What three numbers have an average of 786?
Part 1: Understanding the Problem
We're looking for three numbers whose average is 786. This means if we add these three numbers together and divide by 3, we should get 786.
Step-by-step Solution:
- Recall the average formula: Average = (Sum of numbers) / (Count of numbers)
- In this case: 786 = (x + y + z) / 3
- To find the sum, multiply both sides by 3: 786 * 3 = x + y + z
- So, the sum of our three numbers should be: 2358
Part 2: Finding Solutions
Now, let's find multiple sets of three numbers that add up to 2358.
Solution 1:
786, 786, 786
Verification:
(786 + 786 + 786) / 3 = 2358 / 3 ≈ 786
This solution is correct!
Solution 2:
786, 786, 786
Verification:
(786 + 786 + 786) / 3 = 2358 / 3 ≈ 786
This solution is correct!
Solution 3:
2272, 41, 45
Verification:
(2272 + 41 + 45) / 3 = 2358 / 3 ≈ 786
This solution is correct!
Solution 4:
196, 1960, 202
Verification:
(196 + 1960 + 202) / 3 = 2358 / 3 ≈ 786
This solution is correct!
Solution 5:
605, 928, 825
Verification:
(605 + 928 + 825) / 3 = 2358 / 3 ≈ 786
This solution is correct!
Explanation:
As you can see, there are many possible solutions.

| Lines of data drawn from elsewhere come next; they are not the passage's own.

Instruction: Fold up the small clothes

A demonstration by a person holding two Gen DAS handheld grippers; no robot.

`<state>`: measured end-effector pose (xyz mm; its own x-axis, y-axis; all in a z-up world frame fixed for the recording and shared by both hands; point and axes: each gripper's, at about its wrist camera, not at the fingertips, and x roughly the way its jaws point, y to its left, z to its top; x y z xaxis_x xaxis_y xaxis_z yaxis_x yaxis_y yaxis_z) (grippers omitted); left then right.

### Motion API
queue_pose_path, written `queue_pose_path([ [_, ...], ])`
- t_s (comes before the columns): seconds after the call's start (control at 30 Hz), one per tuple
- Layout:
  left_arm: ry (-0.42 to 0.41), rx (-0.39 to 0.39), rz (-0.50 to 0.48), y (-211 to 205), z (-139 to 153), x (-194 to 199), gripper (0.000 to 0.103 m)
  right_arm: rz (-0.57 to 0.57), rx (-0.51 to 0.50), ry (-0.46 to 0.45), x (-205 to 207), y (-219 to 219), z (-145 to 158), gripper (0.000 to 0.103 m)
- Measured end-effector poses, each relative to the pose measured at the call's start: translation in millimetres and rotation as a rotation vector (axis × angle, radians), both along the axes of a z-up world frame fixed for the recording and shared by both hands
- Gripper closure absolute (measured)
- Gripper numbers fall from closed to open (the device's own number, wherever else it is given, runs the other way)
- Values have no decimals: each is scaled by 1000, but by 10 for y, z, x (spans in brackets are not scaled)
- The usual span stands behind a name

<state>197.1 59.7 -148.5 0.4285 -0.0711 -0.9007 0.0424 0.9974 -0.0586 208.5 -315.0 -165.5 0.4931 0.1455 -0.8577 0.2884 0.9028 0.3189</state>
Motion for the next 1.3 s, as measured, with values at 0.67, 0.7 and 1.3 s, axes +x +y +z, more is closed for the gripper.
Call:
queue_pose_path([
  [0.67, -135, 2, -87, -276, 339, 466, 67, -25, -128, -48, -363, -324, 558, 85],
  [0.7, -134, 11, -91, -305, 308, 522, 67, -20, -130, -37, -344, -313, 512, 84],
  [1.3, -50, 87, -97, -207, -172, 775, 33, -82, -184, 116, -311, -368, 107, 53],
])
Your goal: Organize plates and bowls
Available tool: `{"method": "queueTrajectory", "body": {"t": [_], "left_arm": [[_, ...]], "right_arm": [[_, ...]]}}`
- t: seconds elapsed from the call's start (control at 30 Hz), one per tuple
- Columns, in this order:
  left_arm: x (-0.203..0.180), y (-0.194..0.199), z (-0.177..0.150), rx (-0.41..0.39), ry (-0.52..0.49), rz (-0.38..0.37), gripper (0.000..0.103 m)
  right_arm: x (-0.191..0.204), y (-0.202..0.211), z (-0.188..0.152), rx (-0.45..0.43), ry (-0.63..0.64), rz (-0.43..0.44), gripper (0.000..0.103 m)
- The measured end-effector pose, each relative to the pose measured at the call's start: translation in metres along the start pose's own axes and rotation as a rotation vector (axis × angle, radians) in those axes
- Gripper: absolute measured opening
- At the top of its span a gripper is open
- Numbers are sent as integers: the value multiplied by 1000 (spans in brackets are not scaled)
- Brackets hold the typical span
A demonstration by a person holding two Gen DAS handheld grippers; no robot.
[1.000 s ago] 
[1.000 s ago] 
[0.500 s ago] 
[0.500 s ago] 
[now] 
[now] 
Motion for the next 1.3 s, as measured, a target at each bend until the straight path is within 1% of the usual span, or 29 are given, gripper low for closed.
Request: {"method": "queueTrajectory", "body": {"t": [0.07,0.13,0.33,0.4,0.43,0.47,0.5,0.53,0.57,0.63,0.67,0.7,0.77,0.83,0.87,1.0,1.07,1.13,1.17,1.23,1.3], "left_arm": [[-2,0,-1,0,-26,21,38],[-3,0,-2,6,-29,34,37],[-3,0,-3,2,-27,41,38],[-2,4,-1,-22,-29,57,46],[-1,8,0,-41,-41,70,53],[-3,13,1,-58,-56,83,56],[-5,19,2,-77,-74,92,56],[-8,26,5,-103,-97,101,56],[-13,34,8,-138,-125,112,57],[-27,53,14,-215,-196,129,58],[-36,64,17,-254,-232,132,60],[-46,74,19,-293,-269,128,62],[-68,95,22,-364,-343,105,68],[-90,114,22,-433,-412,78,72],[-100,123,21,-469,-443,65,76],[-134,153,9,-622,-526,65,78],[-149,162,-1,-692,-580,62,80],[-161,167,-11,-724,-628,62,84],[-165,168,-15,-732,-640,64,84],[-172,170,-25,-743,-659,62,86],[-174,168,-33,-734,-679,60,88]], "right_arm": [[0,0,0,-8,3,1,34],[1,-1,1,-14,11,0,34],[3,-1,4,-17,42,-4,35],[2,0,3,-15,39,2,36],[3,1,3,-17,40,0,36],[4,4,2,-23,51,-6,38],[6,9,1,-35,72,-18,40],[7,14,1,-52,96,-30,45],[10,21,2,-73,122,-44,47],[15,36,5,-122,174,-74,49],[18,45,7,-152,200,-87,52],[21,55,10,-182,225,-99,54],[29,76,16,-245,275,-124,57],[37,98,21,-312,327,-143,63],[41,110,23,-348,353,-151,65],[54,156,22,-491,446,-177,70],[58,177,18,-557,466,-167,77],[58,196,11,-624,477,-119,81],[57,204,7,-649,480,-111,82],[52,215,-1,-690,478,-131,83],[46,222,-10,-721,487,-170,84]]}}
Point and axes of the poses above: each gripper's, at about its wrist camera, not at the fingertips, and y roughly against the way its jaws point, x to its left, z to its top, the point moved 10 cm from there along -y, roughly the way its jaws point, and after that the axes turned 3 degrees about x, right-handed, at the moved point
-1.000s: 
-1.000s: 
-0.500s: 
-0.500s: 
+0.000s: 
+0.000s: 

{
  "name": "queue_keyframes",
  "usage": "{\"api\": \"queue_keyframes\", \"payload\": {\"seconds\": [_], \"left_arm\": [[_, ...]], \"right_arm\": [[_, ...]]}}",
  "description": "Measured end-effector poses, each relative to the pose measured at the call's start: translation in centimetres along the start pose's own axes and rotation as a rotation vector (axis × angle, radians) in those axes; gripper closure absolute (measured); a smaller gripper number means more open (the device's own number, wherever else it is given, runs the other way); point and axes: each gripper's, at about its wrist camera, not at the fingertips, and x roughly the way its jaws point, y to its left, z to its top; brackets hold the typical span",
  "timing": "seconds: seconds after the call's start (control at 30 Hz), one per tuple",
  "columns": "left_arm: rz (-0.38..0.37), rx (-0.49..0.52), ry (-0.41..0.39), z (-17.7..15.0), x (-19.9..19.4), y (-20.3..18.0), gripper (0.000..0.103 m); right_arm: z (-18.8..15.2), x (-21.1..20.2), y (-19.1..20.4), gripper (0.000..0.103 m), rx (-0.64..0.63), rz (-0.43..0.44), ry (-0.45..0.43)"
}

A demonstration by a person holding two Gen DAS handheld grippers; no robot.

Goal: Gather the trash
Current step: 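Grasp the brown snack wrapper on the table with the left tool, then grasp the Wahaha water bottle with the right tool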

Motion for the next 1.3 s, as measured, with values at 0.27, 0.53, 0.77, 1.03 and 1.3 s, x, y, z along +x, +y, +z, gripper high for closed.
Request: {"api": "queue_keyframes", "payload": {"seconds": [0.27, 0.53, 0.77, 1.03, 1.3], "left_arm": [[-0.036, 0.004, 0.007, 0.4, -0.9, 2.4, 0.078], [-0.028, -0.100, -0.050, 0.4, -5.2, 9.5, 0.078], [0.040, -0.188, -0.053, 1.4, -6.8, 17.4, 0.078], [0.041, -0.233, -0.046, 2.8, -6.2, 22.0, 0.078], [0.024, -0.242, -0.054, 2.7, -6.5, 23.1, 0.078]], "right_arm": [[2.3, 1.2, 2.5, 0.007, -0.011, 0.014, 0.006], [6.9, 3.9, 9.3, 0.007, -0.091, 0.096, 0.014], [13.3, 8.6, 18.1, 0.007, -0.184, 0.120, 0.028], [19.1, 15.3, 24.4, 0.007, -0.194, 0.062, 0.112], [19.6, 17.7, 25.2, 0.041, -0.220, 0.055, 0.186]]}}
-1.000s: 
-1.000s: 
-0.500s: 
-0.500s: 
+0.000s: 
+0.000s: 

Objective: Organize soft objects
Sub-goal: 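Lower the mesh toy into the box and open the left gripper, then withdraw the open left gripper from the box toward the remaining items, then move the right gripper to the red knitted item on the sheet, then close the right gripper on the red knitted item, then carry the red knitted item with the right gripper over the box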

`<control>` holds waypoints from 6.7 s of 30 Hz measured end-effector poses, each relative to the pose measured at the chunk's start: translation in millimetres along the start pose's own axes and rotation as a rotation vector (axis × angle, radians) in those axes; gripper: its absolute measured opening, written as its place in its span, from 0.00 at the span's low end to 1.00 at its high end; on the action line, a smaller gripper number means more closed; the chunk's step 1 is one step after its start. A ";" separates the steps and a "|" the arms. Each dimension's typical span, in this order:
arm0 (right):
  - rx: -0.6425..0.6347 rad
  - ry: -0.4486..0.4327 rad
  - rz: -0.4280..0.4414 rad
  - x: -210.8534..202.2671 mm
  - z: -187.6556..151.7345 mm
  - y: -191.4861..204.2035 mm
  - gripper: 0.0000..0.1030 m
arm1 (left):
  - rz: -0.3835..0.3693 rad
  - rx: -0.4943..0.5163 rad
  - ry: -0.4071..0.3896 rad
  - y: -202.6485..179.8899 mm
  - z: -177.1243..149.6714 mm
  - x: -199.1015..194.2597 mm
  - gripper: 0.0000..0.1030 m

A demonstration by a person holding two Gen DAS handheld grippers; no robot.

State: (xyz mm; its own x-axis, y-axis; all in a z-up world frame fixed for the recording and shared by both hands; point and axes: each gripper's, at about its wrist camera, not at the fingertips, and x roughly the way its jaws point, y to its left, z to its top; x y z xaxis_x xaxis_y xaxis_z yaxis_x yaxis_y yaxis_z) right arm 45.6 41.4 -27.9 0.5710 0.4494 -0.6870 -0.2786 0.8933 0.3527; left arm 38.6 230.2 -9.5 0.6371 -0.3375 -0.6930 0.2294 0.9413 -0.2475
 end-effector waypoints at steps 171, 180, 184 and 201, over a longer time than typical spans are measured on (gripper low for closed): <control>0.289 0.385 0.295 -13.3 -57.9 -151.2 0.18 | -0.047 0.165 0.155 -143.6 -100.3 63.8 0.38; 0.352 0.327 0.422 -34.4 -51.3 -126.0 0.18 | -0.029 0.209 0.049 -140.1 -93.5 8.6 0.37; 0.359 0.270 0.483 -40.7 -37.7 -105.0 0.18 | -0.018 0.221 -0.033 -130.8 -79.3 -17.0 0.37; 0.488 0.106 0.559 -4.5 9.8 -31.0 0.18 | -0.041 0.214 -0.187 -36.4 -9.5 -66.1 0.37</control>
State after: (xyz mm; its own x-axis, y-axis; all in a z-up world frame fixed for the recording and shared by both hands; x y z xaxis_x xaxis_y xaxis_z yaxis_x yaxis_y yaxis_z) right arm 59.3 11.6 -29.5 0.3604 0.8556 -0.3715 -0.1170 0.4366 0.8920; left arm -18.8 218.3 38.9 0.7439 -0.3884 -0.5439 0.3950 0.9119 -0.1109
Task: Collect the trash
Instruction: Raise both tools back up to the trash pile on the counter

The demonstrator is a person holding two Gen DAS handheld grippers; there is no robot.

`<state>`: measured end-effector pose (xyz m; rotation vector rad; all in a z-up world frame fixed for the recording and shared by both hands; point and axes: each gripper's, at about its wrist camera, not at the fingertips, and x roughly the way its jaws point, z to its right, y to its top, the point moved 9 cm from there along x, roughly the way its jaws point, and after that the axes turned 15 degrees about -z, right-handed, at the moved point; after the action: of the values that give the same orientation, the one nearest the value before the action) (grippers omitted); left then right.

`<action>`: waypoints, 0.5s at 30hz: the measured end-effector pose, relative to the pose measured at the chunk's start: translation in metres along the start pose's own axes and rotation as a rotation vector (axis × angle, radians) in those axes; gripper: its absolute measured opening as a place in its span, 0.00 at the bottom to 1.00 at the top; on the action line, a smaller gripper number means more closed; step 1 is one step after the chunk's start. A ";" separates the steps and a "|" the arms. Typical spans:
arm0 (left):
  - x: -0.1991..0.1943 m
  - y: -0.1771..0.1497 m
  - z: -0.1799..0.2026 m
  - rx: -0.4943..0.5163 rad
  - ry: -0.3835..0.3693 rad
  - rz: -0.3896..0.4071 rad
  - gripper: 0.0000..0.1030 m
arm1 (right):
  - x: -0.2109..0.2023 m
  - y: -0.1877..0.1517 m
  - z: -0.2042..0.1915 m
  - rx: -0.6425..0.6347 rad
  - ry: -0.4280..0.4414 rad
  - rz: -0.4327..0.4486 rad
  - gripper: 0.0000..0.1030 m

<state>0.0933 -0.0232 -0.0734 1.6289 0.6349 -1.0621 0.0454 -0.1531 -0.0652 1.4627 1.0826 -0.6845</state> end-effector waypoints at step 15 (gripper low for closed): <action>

We can find more by:
- Choosing any two numbers
- Subtracting their sum from 2358 to get the third number
Remember:
- The numbers don't have to be whole numbers.
- They can even be negative (although that might not make sense in some real-world contexts).
- The order of the numbers doesn't matter for the average.